Here is my understanding. All these graphs are related to the time it takes to evaluate on the evaluation_dataset that you pass to the Trainer.
eval\runtime - Total time it takes to evaluate (in seconds) eval/steps_per_second - Avg time to evaluate each batch eval/samples_per_second - Avg time to evaluate each sample
You can confirm this by plugging in your values to this example below.
Still looking for concrete evidence on this, but the calculation works for my use case. I will update this answer if I find the relevant code/documentation!
I think this is all correct, but I found something for training speed metrics that seems counter-intuitive that I thought would be worth sharing for anyone finding this discussion like myself. Someone can correct me if I misunderstood:
For eval, it is all based on the time for each evaluation phase (end of epoch or at step interval), so that you get several values over the course of a training run, whenever you stop to evaluate. For training, you get a single value that considers the total runtime of trainer.train() including evaluation phases in between, since it is only called a the end of training.

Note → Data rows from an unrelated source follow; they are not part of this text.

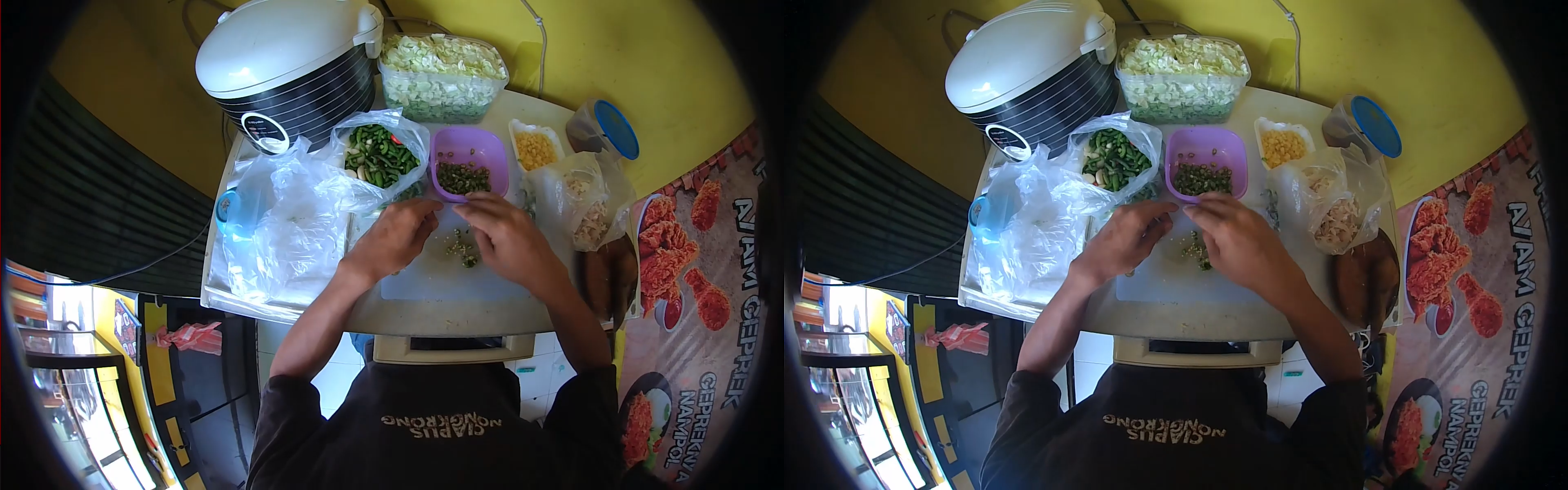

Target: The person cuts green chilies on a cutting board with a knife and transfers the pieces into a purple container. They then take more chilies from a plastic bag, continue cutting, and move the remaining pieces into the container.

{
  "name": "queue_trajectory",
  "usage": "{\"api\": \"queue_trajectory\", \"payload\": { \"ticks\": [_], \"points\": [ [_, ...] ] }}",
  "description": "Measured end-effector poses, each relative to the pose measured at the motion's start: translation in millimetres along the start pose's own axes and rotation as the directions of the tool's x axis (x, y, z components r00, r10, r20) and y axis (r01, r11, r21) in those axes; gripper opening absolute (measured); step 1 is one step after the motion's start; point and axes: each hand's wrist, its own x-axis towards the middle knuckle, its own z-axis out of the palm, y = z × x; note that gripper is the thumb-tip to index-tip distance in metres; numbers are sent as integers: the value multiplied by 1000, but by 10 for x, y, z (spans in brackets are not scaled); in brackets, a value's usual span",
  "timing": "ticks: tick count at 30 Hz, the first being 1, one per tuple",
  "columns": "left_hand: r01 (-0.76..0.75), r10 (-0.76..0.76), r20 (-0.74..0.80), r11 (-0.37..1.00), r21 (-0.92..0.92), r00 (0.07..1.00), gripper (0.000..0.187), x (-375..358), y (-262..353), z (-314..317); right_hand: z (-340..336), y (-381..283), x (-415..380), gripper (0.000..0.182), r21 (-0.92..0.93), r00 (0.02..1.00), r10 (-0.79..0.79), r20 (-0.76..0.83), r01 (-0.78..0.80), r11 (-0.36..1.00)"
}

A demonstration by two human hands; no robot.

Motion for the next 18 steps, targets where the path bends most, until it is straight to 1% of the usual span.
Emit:
{"api": "queue_trajectory", "payload": {
  "ticks": [2, 6, 7, 9, 12, 13, 15, 18],
  "points": [
    [6, -6, -13, 1000, -2, 1000, 28, -4, 6, 11, 62, -86, -135, 39, -209, 989, -150, -14, 143, 967],
    [17, -18, -52, 999, -28, 998, 28, 19, 28, 34, -3, -181, -163, 41, -169, 997, -72, 2, 71, 983],
    [20, -22, -61, 999, -29, 998, 28, 27, 34, 38, -12, -150, -166, 42, -100, 998, 18, 67, -11, 995],
    [6, -7, -61, 1000, -23, 998, 28, 18, 9, 51, 7, -44, -137, 45, 26, 964, 167, 208, -176, 984],
    [-21, 21, -47, 1000, 9, 999, 27, 29, -19, 59, 279, 120, -163, 52, -137, 993, -45, 111, 60, 989],
    [-24, 25, -42, 999, 23, 999, 27, 19, -23, 57, 327, 138, -188, 52, -166, 992, -46, 117, 65, 984],
    [18, -18, -38, 1000, -11, 999, 26, 6, -19, 43, 387, 111, -210, 53, -222, 990, -53, 128, 81, 972],
    [54, -55, -25, 998, -28, 998, 26, 6, 7, 29, 260, -56, -269, 53, -124, 975, 79, 208, -53, 991]
  ]
}}
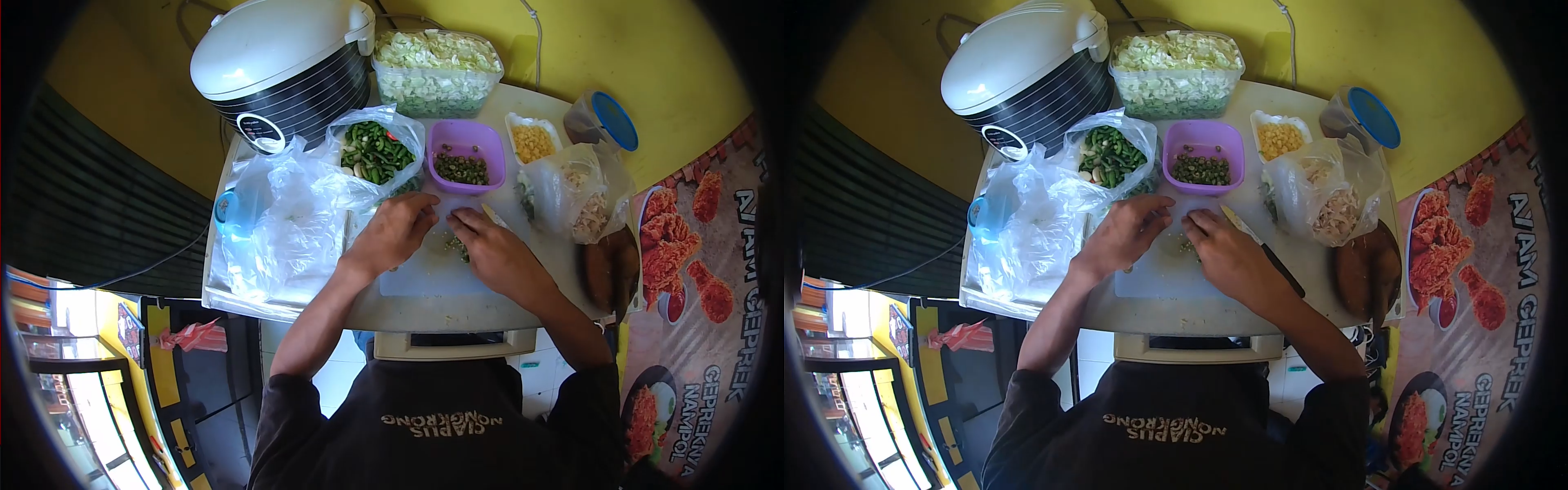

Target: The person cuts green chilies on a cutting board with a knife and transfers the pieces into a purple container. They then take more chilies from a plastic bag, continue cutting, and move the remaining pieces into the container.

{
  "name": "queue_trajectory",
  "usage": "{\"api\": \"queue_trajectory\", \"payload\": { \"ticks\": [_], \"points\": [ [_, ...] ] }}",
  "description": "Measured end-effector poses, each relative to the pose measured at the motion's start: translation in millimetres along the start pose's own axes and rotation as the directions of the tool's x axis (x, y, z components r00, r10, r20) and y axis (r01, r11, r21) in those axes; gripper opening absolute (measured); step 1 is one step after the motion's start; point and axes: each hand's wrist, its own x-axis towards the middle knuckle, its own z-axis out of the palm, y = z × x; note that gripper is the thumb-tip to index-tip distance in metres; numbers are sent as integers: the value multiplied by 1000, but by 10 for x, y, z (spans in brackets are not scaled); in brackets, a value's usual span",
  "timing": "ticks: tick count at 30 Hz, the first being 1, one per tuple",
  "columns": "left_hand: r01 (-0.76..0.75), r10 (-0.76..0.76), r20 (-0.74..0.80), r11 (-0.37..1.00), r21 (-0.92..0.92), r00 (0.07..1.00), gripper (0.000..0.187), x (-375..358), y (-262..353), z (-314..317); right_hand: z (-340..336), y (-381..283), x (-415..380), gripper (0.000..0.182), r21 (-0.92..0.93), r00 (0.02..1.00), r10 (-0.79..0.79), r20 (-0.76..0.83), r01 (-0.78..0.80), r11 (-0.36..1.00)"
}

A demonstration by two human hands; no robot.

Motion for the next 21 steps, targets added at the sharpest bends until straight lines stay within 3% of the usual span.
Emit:
{"api": "queue_trajectory", "payload": {
  "ticks": [3, 6, 10, 13, 16, 18, 21],
  "points": [
    [-18, 18, 16, 1000, -11, 1000, 27, -17, -18, 9, -104, -82, -162, 50, 20, 993, -22, 115, 19, 1000],
    [-44, 46, 135, 999, -20, 990, 24, -14, 27, -54, -198, -82, -262, 48, 97, 1000, -23, -9, 24, 995],
    [-38, 35, 229, 999, 9, 973, 17, -18, 101, -55, -290, -145, -341, 41, 143, 987, 154, 38, -158, 977],
    [-189, 174, 151, 977, 94, 973, 14, -32, 58, 140, -104, -92, -361, 40, 183, 988, 155, 25, -157, 970],
    [-224, 214, 116, 971, 83, 970, 15, -29, 48, 199, 18, -54, -308, 40, 254, 985, 165, -42, -149, 956],
    [-127, 125, 77, 992, 17, 989, 16, -19, 95, 96, -46, -88, -254, 40, 325, 976, 219, 2, -208, 923],
    [-47, 47, -20, 999, -10, 999, 17, -2, 87, 12, -70, -117, -188, 43, 101, 988, 97, -116, -85, 991]
  ]
}}
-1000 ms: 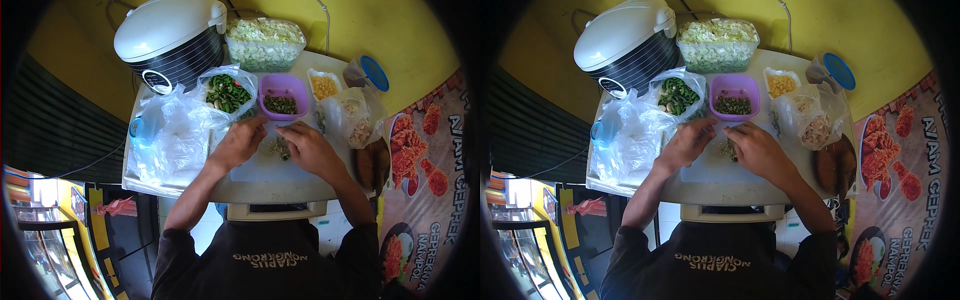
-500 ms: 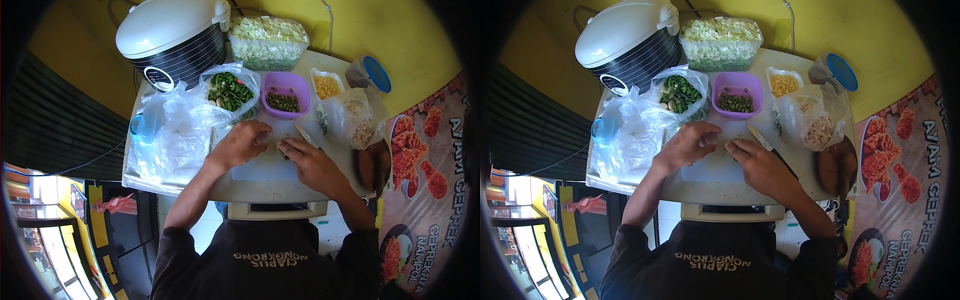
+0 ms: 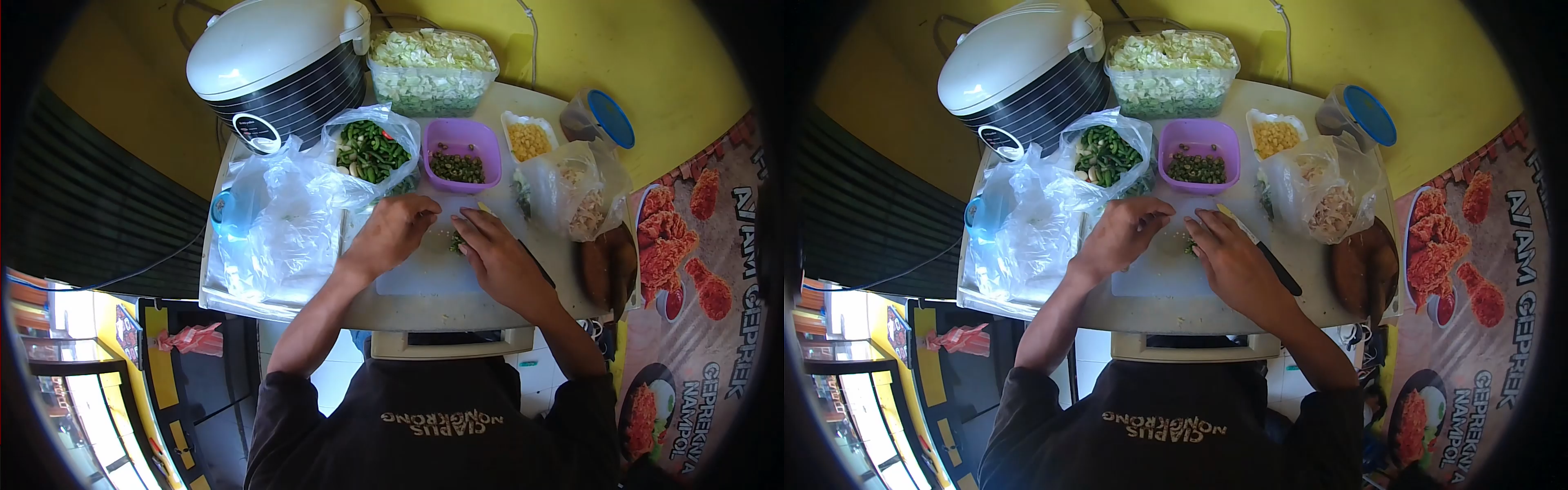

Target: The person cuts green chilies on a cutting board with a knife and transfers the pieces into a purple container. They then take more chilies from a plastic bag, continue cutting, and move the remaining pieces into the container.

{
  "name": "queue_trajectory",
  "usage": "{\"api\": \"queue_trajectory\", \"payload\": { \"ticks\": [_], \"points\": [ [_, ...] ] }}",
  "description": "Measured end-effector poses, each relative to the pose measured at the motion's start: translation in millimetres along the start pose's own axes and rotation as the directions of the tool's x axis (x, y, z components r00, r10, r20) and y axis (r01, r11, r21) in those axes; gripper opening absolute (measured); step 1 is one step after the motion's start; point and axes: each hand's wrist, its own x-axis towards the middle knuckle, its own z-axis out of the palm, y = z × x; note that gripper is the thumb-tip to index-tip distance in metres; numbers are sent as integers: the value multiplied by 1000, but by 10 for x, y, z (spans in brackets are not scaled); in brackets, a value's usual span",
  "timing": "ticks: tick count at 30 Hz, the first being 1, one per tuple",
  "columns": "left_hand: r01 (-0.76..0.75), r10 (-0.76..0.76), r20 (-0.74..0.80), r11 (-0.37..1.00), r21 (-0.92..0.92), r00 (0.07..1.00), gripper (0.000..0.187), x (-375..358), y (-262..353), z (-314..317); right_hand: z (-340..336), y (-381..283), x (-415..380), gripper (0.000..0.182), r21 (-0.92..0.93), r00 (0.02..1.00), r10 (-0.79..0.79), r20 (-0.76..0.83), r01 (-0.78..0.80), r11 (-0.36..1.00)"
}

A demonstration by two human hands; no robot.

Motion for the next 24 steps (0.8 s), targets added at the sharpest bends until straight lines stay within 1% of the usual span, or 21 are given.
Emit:
{"api": "queue_trajectory", "payload": {
  "ticks": [1, 2, 3, 6, 9, 11, 14, 15, 17, 18, 21, 24],
  "points": [
    [16, -16, -41, 1000, 4, 999, 17, 5, -18, -11, 16, 9, -15, 44, -62, 998, -38, 42, 41, 997],
    [-14, 15, -65, 1000, 17, 998, 16, 9, -57, -7, 51, 24, -38, 45, -121, 994, -73, 86, 84, 989],
    [-4, 4, -68, 1000, 5, 998, 15, 11, -76, 0, 72, 30, -50, 45, -178, 985, -109, 133, 132, 975],
    [33, -37, -93, 999, -38, 995, 16, 5, -91, 10, 101, -44, -125, 48, -154, 975, -66, 214, 100, 983],
    [75, -86, -134, 993, -90, 987, 22, 40, -34, 29, 22, -104, -184, 53, -174, 951, -53, 305, 110, 979],
    [109, -127, -164, 988, -112, 978, 26, 82, 27, 24, 54, -79, -236, 50, -224, 947, -77, 313, 153, 962],
    [100, -116, -143, 989, -109, 983, 31, 150, 76, -2, 38, -84, -224, 44, -275, 939, -87, 334, 186, 943],
    [24, -31, -173, 999, -40, 984, 30, 176, 32, 17, 27, -81, -197, 41, -288, 935, -88, 343, 193, 938],
    [-120, 140, -217, 987, 103, 966, 30, 199, -94, 79, 16, -53, -137, 35, -300, 944, -80, 320, 181, 937],
    [-120, 138, -210, 988, 97, 968, 30, 200, -97, 91, 8, -36, -91, 31, -306, 949, -76, 307, 174, 936],
    [-118, 133, -201, 989, 84, 971, 31, 204, -90, 91, -99, 90, 94, 24, -39, 988, -91, 125, 97, 995],
    [-113, 122, -183, 992, 60, 976, 32, 198, -76, 81, -357, 61, 375, 20, 134, 997, -6, -82, 17, 991]
  ]
}}
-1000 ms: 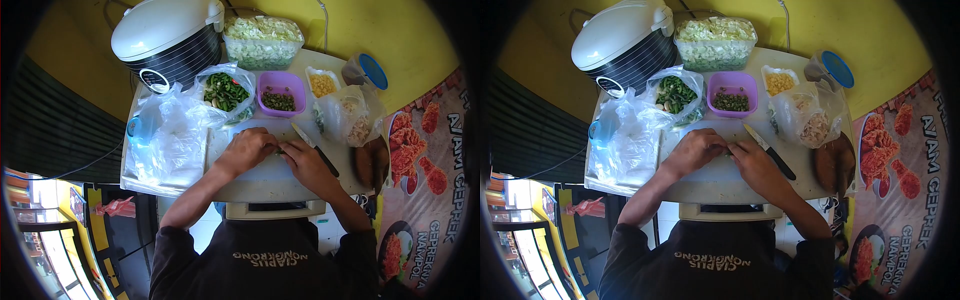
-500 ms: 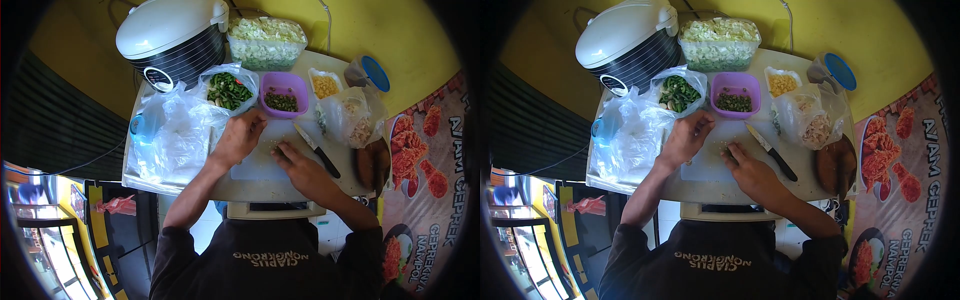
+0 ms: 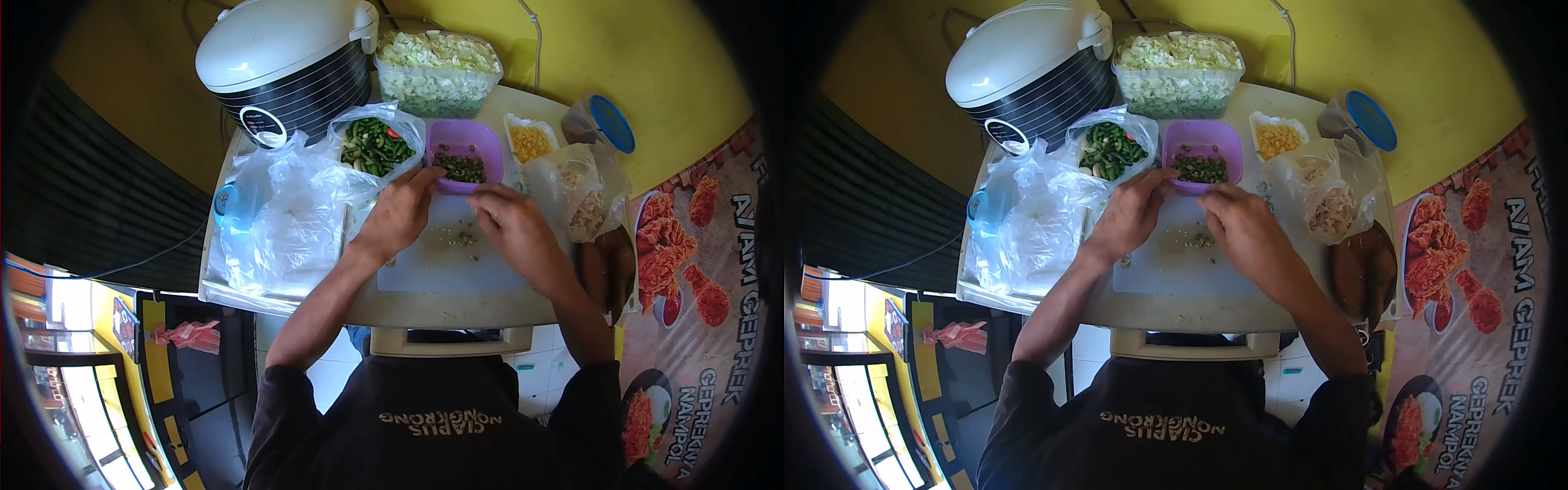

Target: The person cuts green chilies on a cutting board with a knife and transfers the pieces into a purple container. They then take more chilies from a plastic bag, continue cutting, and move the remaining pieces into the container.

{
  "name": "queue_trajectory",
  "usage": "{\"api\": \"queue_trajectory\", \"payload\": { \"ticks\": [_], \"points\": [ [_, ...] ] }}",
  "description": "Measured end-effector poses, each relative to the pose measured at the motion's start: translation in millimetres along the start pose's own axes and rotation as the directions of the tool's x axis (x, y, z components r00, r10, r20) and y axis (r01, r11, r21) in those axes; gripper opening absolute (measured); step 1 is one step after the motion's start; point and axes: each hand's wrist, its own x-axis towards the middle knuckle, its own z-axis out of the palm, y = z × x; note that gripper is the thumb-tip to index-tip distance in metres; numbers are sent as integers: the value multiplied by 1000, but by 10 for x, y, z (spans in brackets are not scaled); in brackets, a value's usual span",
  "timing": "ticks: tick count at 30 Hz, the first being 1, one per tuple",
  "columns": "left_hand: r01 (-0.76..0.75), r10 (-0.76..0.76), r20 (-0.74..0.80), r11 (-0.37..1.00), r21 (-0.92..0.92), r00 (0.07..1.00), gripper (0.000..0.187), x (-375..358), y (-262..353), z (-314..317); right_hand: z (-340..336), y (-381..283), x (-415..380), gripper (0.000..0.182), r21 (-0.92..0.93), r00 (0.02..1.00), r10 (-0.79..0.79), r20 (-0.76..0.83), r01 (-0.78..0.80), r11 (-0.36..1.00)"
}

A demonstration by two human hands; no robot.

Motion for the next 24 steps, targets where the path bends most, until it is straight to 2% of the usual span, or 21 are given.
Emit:
{"api": "queue_trajectory", "payload": {
  "ticks": [3, 4, 8, 10, 13, 16, 19, 24],
  "points": [
    [14, -13, 27, 1000, -24, 1000, 32, 2, 5, -29, -48, 27, 251, 19, 14, 965, -47, -259, 52, 999],
    [17, -16, 32, 1000, -24, 999, 32, 4, 9, -34, -56, 32, 324, 18, -11, 953, -59, -297, 59, 998],
    [19, -19, -2, 998, -59, 1000, 32, -28, 25, -24, 119, 291, 373, 18, -51, 976, -140, -168, 133, 990],
    [99, -102, -21, 989, -113, 995, 30, -38, 54, -51, 175, 189, 250, 20, -131, 980, -150, -133, 133, 982],
    [170, -174, -30, 979, -116, 984, 28, -46, 41, -98, 81, -64, -11, 32, -46, 985, 24, 170, -16, 999],
    [179, -183, -25, 977, -113, 983, 27, -51, 37, -84, 293, 8, -296, 42, -313, 974, -100, 204, 162, 936],
    [161, -165, -13, 974, -157, 986, 24, -63, 77, -56, 396, 66, -415, 48, -378, 963, -103, 248, 194, 905],
    [170, -173, -4, 971, -167, 985, 22, -86, 70, -84, 366, 21, -567, 49, -332, 946, -41, 322, 153, 931]
  ]
}}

Personally I am interested in measuring training samples per second in the same way as in evaluation: including only the phases where the trainer is actually trying to take training steps, and perhaps getting many values per run as a result that could later be averaged, etc. This way if I am trying to improve my training speed and compare to others, I can focus on whats going on in the training steps. I may be in the minority on this though and the idea that train_runtime spans the time spent in trainer.train() is sensible. The undesirable part is you can’t use train/total_flos and the train/train_runtime to compute a ballpark estimate of the TFLOPS you achieved in training steps, since train/total_flos seems to only include (estimated) operations in training steps but train_runtime includes non-training phases.
Anyway, I think it is worth documenting somewhere, and would love to know if anyone has a good solution for measuring training TFLOPs for comparison with what they could theoretically be getting from their GPU(s), or if my desired approach doesn’t actually work.